Je ne voulais pas réfléchir, du moins essayer de ne pas trop réfléchir, de laisser venir. L’idée de faire apparaître une production avec divers mouvements dans tous les sens. Par ailleurs l’esquisse, que j’avais dessinée la veille, ne me plaisait pas. Elle ne me parlait plus en ce matin quand je l’observais, et dans ces cas là, c’est un peu comme si elle avait perdu sa vie et de ça je n’en veux pas. Cependant, elle devait trouver son manteau de couleur. J’allais donc complètement changer de direction, tout en gardant cette idée de ne pas vouloir réfléchir.
Comment avez-vous concrétisé votre esquisse ?
L’esquisse était faite, des courbes et des arrondis donnant diverses formes et mouvements. Cela était bien, mais ce qui ne me disait plus rien c’était d’y déposer de la peinture aquarelle, rentrer dans des petits détails, y compris dans les finitions. Toutes mes articulations étaient endolories et crispées. Mais je sais que dans ces moments-là, il est très important que je les fasse quand même fonctionner pour éviter que le mal qui me ronge ne prenne trop vite place dans mon corps. Peindre pour moi est devenue encore plus fort qu’un médicament. Alors le manteau de cette esquisse allait prendre forme, il le devait, j’ai donc pris un peu de recul pour pouvoir réfléchir à comment j’allais procéder, et c’est à partir de ce moment que les encres ont parlé dans ma tête.

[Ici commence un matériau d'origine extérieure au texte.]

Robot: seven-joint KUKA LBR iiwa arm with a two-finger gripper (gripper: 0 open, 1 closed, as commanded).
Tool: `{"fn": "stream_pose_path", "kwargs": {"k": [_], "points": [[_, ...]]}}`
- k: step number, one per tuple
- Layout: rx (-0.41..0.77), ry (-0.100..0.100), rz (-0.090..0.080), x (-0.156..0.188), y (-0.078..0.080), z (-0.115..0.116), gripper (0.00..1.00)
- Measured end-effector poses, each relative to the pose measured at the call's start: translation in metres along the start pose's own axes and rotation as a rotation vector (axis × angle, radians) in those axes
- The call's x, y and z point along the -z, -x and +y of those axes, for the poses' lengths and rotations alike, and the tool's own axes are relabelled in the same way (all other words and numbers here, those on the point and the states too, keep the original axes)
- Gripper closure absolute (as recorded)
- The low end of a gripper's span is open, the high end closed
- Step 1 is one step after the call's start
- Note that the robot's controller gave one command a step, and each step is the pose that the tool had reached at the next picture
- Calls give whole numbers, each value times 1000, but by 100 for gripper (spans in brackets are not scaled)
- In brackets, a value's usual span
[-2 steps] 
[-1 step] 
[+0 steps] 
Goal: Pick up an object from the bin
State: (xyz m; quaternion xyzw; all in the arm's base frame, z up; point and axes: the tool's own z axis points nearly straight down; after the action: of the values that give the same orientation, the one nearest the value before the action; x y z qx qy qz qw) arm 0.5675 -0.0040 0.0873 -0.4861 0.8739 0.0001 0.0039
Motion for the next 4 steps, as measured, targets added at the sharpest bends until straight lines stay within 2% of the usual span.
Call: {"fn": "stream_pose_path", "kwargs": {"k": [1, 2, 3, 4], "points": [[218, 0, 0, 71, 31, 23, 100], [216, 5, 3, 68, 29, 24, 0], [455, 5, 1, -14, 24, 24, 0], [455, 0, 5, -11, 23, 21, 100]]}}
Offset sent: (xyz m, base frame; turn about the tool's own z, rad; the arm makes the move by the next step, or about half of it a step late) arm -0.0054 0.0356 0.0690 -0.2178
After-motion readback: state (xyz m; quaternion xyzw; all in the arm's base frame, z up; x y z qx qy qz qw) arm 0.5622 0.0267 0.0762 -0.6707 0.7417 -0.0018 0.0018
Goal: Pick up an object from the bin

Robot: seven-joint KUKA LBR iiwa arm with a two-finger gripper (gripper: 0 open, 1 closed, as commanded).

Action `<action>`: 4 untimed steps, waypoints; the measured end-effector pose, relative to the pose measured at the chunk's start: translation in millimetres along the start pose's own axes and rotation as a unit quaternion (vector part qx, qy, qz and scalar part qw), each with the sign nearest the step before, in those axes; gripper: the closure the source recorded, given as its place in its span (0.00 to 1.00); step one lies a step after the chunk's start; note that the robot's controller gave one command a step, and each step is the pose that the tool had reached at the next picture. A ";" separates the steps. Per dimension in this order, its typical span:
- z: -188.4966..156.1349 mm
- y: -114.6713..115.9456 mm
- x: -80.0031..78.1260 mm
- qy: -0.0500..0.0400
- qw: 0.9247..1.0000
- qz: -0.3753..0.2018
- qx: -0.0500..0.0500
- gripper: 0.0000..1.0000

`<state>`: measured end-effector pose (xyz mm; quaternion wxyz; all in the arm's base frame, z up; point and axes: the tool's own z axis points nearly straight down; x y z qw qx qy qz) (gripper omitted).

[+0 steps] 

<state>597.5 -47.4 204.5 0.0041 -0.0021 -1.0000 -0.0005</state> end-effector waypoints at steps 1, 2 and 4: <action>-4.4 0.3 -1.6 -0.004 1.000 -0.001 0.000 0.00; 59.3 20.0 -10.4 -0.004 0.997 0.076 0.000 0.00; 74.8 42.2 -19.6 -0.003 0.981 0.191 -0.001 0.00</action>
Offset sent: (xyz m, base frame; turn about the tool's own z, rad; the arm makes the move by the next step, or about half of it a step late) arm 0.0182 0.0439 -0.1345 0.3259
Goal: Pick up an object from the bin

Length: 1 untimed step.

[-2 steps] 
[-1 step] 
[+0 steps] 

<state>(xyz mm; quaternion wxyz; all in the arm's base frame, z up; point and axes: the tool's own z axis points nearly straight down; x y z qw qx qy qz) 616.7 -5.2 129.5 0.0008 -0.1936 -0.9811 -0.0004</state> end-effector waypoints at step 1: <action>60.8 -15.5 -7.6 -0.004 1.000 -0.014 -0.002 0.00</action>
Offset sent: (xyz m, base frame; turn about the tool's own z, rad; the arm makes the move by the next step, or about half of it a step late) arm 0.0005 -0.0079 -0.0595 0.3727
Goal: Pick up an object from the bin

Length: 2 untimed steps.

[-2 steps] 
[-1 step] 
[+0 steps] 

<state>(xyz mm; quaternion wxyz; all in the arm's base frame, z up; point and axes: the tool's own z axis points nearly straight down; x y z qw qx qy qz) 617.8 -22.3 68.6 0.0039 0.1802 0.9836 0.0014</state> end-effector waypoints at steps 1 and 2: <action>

Installée dans mon coin de dessin, j’ai pris et j’ai mis devant moi cette esquisse, qui était devenue une pièce important pour faire fonctionner mes articulations. J’ai pris ensuite un gros pinceau au bout arrondi, plus facile à tenir entre mes doigts, avec un bol d’eau et me voilà partie à mouiller ma feuille à grande eau, à m’éclater. Ensuite sur ce même pinceau. J’ai déposé ma première couleur d’encre qui était le jaune, jaune comme le soleil, symbole de sa force et aussi de sa chaleur. Puis il y a eu du bleu, du rose, du vert. J’avais mal certes, mais je voulais déposer sur cette esquisse des couleurs chaudes, gaies qui partiraient dans tous les sens, oui, car avec le surplus de l’eau sur ma feuille, je me suis amusée à tourner celle-ci dans tous les sens, ce qui permettait aux surplus de couleurs mélangées dans l’eau d’aller dans tous les sens. Je voulais amener du bien être dans ma tête, garder le sourire, je voulais oublier cette douleur, ce mal qui me ronge. Je prenais plaisir à provoquer mes divers mélanges, à amener sur ma feuille cette joie des couleurs et cet instant présent coloré. Mes larmes étaient là, mais c’était des larmes d’apaisement, j’avais pris ce pinceau et je permettais à ce mouvement de s’exprimer dans sa chaleur et sa douceur. En fait ce qui était important pour moi, je mélangeait dans les belles couleurs ce qui va me ronger petit à petit. Mais dans ma tête à ce moment-là précis cette chose n’existait plus. Je ne percevais que des mouvements forts !
Une fois ma création terminée, j’ai saupoudré celle-ci d’un peu de pluie de farine blanche, pour apporté de la couleur blanche. Mais aussi une légèreté dans mes membres et pour le regard envers cette composition.
Voilà comment est née, cette création, avec la vie colorée, la douleur, mais surtout le vouloir de me battre et ce plaisir de faire bouger mon pinceau sur ma feuille.
Quels matériaux avez-vous utilisés ?
Cette production a été conçue sur une feuille de 36 x 46 cm. Comme médiums les encres liquides et un crayon HB pour l’esquisse.
Que ressentez-vous face à votre œuvre?
J’observe ma production, dans ma tête ça sourit et c’est cela que je retiens : le plaisir. Maintenant je vous laisse voyager à travers cette création féerique. Pour moi c’est un pas de plus quand je prends mon pinceau et le plaisir est encore plus grand dans mon cerveau, et ça je ferais tout pour que cela ne soit pas recouvert par ce mal.